■ Task objective: Your task is to copy each line of the listing that contains the word "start".

■ Dataset section:
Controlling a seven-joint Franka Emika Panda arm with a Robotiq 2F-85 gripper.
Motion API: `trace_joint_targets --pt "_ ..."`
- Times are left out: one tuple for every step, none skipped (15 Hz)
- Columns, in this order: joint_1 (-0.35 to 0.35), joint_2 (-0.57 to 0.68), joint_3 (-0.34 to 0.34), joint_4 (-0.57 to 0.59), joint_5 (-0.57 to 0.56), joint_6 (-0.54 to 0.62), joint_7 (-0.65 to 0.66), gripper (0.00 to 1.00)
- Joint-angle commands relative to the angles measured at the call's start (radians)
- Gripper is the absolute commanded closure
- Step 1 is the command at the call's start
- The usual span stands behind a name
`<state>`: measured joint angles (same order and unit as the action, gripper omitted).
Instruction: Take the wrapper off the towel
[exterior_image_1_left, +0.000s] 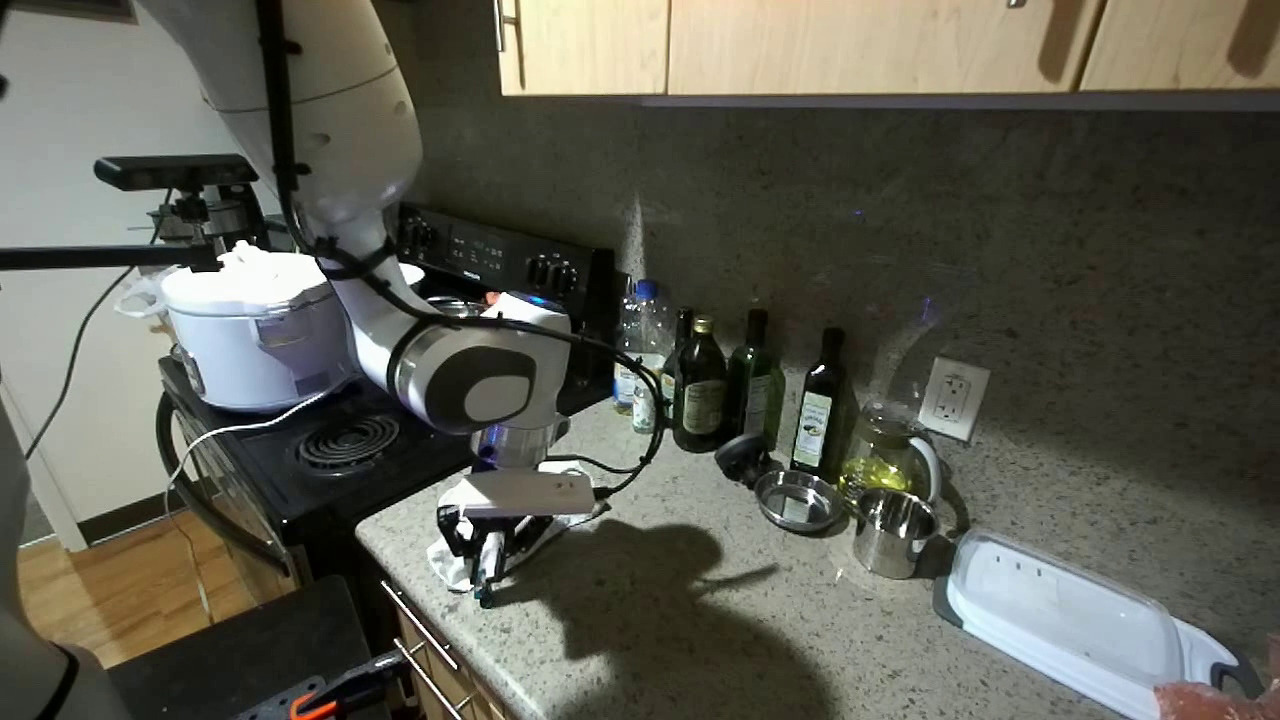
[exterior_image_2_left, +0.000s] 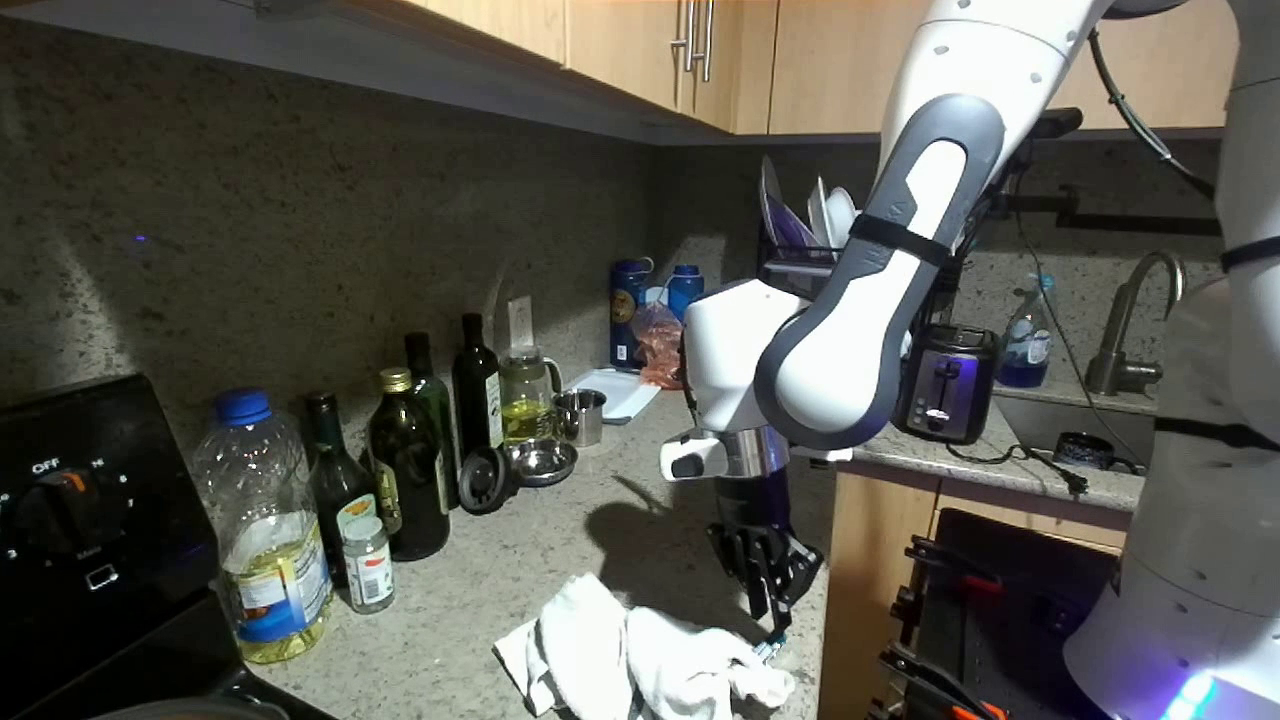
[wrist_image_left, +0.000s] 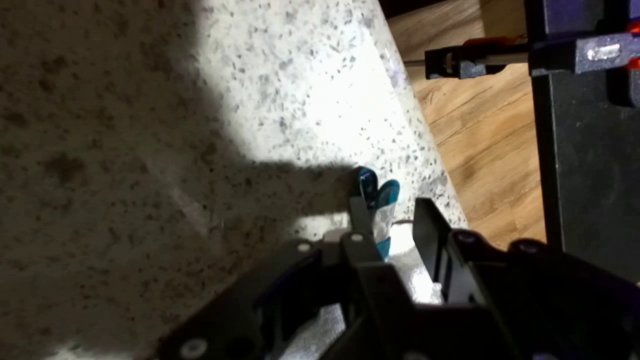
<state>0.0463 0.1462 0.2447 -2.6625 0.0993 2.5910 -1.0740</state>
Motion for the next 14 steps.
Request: trace_joint_targets --pt "0.005 -0.027 -0.006 -0.023 0.033 -0.005 -0.011 0.74" --pt "0.004 -0.021 -0.007 -0.02 0.036 -0.006 -0.013 0.76" --pt "0.003 -0.019 -0.008 -0.02 0.04 -0.005 -0.014 0.79" --pt "0.002 -0.015 -0.009 -0.019 0.04 -0.006 -0.015 0.8" --pt "0.001 -0.011 -0.01 -0.019 0.044 -0.006 -0.017 0.82" --pt "0.0 -0.01 -0.011 -0.018 0.046 -0.008 -0.017 0.82" --pt "0.0 -0.007 -0.01 -0.018 0.049 -0.011 -0.02 0.81" --pt "0.0 -0.003 -0.009 -0.017 0.054 -0.013 -0.022 0.78" --pt "0.0 0.001 -0.008 -0.015 0.057 -0.017 -0.023 0.73" --pt "-0.001 0.006 -0.007 -0.013 0.06 -0.02 -0.026 0.69" --pt "-0.002 0.009 -0.006 -0.012 0.064 -0.022 -0.027 0.61" --pt "-0.003 0.014 -0.005 -0.011 0.066 -0.023 -0.028 0.56" --pt "-0.003 0.018 -0.005 -0.011 0.067 -0.025 -0.028 0.51" --pt "-0.004 0.022 -0.004 -0.011 0.067 -0.026 -0.026 0.42"
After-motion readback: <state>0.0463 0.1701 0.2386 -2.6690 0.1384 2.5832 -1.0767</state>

■ Reply to the task:
- Joint-angle commands relative to the angles measured at the call's start (radians)
- Step 1 is the command at the call's start

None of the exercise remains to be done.